WHAT IS REQUIRED: Although the data below holds other lines too, output only those from the line with "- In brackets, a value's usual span" up to and including the line with "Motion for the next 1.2", exactly as they appear.

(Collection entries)
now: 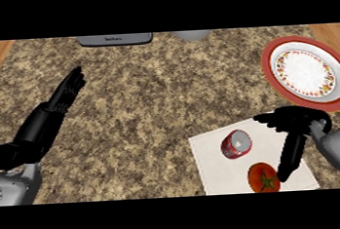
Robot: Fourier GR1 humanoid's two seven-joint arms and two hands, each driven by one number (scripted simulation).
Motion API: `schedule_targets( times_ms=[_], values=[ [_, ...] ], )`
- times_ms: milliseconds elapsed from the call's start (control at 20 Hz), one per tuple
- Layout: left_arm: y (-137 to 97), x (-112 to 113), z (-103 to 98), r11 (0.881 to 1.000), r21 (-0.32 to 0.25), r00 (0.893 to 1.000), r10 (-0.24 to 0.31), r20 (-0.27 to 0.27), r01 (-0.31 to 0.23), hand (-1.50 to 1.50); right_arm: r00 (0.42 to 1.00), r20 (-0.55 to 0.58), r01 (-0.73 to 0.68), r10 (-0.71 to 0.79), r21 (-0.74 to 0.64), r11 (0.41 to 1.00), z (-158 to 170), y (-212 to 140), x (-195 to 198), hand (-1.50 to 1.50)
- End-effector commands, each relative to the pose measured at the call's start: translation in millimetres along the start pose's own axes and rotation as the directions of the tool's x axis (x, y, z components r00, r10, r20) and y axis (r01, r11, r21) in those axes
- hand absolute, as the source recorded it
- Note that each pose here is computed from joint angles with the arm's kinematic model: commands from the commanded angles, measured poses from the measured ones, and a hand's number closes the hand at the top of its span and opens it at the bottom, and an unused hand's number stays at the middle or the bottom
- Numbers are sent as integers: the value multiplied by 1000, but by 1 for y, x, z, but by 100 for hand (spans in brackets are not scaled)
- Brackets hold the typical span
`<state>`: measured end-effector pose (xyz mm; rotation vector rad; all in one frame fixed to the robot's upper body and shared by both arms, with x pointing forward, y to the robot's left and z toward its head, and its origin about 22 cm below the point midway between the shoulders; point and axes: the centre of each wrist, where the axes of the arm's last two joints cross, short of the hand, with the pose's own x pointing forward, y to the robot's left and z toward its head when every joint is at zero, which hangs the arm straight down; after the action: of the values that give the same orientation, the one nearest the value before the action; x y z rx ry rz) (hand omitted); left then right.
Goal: Pick the tomato from the placemat and place it in the plate
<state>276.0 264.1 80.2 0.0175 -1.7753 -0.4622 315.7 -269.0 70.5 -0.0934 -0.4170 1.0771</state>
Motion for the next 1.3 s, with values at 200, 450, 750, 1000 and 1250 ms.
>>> schedule_targets(
  times_ms=[200,450,750,1000,1250],
  values=[
    [-2,-12,6,1000,7,1000,-2,-5,2,0,995,-88,-36,45,93,995,-17,23,-11,-150],
    [4,-13,11,1000,3,1000,-6,-20,6,0,993,-93,-63,77,144,988,-38,59,-9,-150],
    [-1,-11,-1,1000,1,1000,6,7,-6,0,993,-86,-72,86,160,984,-35,65,-5,-150],
    [-8,-4,-7,1000,26,1000,0,6,0,0,985,-108,-118,136,156,981,-49,78,11,-150],
    [11,-5,5,1000,1,1000,-10,-3,10,0,981,15,-192,192,118,974,-50,84,-9,150]
  ],
)
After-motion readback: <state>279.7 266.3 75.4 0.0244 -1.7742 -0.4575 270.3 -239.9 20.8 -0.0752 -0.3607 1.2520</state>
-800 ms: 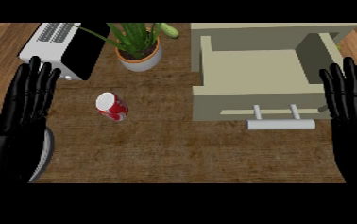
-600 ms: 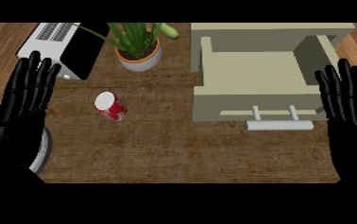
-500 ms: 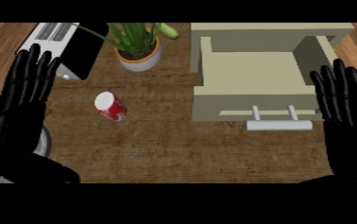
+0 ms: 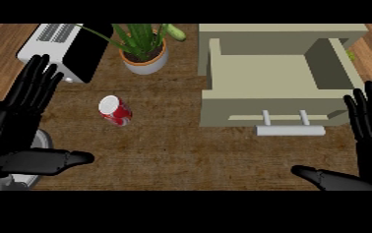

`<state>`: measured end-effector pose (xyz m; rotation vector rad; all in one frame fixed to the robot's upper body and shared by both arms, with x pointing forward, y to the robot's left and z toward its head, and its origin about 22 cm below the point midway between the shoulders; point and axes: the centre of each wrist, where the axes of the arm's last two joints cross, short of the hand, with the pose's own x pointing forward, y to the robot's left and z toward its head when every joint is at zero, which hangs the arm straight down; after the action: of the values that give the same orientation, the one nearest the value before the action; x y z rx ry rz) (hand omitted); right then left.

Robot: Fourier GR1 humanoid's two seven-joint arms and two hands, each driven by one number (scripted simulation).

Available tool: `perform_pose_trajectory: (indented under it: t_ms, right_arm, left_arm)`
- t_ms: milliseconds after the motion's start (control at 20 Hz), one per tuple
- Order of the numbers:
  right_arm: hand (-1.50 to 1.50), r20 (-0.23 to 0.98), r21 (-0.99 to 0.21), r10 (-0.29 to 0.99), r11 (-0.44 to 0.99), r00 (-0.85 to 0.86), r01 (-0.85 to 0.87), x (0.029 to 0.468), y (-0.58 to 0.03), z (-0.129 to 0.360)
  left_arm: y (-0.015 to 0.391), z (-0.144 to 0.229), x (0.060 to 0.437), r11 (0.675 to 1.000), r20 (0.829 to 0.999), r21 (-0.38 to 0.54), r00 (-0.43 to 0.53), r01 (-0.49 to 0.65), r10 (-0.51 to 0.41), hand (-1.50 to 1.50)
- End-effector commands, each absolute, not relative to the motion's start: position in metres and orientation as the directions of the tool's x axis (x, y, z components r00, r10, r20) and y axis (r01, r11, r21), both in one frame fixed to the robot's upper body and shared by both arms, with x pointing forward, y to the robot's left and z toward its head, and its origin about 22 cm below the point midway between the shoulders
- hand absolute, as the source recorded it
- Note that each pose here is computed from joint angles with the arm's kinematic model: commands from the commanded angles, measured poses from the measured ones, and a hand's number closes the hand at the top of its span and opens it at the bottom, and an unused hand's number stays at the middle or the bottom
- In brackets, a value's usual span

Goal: Pick up the can, place it into the drawer and close the drawer

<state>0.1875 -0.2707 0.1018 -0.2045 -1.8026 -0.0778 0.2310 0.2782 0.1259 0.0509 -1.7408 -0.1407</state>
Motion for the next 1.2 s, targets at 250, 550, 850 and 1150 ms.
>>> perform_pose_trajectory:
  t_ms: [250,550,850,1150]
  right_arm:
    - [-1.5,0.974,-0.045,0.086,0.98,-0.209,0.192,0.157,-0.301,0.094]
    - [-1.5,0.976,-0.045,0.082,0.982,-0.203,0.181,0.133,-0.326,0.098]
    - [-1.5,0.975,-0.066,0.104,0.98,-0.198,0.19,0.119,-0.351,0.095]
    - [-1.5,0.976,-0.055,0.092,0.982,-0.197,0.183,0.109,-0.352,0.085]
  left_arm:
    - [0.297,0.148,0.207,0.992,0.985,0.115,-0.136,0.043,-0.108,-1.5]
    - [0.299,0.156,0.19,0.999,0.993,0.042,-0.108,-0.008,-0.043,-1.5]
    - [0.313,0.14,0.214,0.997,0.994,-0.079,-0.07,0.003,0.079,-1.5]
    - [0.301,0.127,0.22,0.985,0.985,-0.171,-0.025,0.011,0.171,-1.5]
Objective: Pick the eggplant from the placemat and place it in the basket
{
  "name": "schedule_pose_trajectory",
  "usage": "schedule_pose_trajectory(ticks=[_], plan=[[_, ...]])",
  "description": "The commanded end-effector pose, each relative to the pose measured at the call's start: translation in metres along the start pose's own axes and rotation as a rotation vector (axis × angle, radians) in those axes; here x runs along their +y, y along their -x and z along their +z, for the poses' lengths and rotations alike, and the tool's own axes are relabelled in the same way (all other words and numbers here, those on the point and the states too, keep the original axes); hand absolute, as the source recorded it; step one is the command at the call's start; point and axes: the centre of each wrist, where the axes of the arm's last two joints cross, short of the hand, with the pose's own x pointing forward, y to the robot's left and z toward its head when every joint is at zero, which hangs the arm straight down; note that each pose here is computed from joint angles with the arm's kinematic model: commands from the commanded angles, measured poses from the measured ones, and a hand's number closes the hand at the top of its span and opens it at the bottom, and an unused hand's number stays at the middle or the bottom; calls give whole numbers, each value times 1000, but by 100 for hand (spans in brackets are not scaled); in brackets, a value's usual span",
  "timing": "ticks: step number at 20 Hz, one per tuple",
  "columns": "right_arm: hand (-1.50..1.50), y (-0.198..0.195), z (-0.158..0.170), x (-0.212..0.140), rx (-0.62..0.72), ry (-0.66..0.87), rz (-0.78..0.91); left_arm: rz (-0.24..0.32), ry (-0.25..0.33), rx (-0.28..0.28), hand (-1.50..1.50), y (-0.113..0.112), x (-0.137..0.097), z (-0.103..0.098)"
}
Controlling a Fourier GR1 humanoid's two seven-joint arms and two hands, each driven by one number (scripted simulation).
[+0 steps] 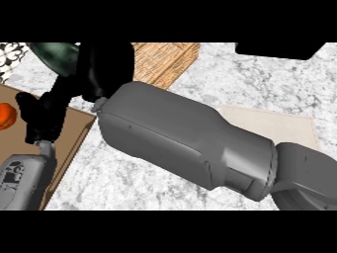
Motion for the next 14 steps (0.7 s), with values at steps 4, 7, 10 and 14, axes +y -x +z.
schedule_pose_trajectory(ticks=[4,7,10,14], plan=[[150,34,-26,0,74,-5,67,0,7,-6,0,-7,-7,-2],[150,54,-23,6,71,-14,53,-1,1,0,0,6,7,4],[150,51,-31,1,80,-21,30,-2,-12,-6,0,1,22,-2],[150,54,-41,-5,86,-45,-34,11,-14,-17,0,2,-4,3]])
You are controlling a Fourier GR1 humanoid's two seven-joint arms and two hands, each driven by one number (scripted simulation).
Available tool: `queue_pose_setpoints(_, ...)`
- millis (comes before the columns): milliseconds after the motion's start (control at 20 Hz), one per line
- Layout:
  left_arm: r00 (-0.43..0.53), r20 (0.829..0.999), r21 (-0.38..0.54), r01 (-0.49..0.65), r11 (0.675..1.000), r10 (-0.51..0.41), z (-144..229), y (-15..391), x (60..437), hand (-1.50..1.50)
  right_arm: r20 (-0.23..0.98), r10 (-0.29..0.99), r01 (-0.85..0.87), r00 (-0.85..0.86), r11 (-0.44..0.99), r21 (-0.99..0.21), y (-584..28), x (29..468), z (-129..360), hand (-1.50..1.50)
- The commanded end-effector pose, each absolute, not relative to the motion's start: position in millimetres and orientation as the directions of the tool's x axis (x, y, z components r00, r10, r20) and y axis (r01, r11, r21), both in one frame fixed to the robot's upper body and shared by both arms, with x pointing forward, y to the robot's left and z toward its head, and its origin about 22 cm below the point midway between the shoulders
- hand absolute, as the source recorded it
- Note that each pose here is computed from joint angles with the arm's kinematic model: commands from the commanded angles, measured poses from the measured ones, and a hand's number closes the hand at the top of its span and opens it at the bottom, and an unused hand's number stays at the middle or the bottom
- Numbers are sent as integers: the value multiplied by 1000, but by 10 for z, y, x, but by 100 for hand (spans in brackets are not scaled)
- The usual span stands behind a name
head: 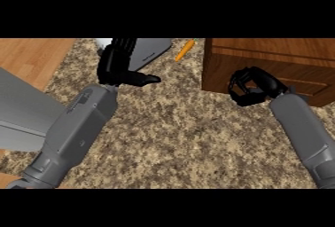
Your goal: Pick up the cup, place it into the drawer and close the drawer
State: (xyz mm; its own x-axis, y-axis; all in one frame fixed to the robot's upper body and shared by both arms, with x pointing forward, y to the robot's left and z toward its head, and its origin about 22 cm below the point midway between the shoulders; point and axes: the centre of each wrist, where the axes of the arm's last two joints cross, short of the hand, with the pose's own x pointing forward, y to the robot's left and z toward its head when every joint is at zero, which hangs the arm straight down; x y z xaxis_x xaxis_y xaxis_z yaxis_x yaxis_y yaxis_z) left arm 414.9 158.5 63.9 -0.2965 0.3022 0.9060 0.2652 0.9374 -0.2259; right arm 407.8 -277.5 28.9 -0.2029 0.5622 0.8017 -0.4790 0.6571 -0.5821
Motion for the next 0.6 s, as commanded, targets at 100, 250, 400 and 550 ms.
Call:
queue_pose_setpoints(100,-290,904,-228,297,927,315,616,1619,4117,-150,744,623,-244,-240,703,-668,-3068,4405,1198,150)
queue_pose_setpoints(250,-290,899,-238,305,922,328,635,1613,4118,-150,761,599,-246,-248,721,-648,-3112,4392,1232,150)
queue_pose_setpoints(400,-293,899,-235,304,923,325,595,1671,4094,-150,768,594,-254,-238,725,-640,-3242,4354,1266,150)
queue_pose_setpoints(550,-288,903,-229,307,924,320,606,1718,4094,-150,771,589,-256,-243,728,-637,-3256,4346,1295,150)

RESPONSE BOX:
- In brackets, a value's usual span

Goal: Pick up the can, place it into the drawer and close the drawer

<state>0.1875 -0.2707 0.1018 -0.2045 -1.8026 -0.0778 0.2310 0.2782 0.1259 0.0509 -1.7408 -0.1407</state>
Motion for the next 1.2 s, targets at 250, 550, 850 and 1150 ms.

No more output is needed for this exercise.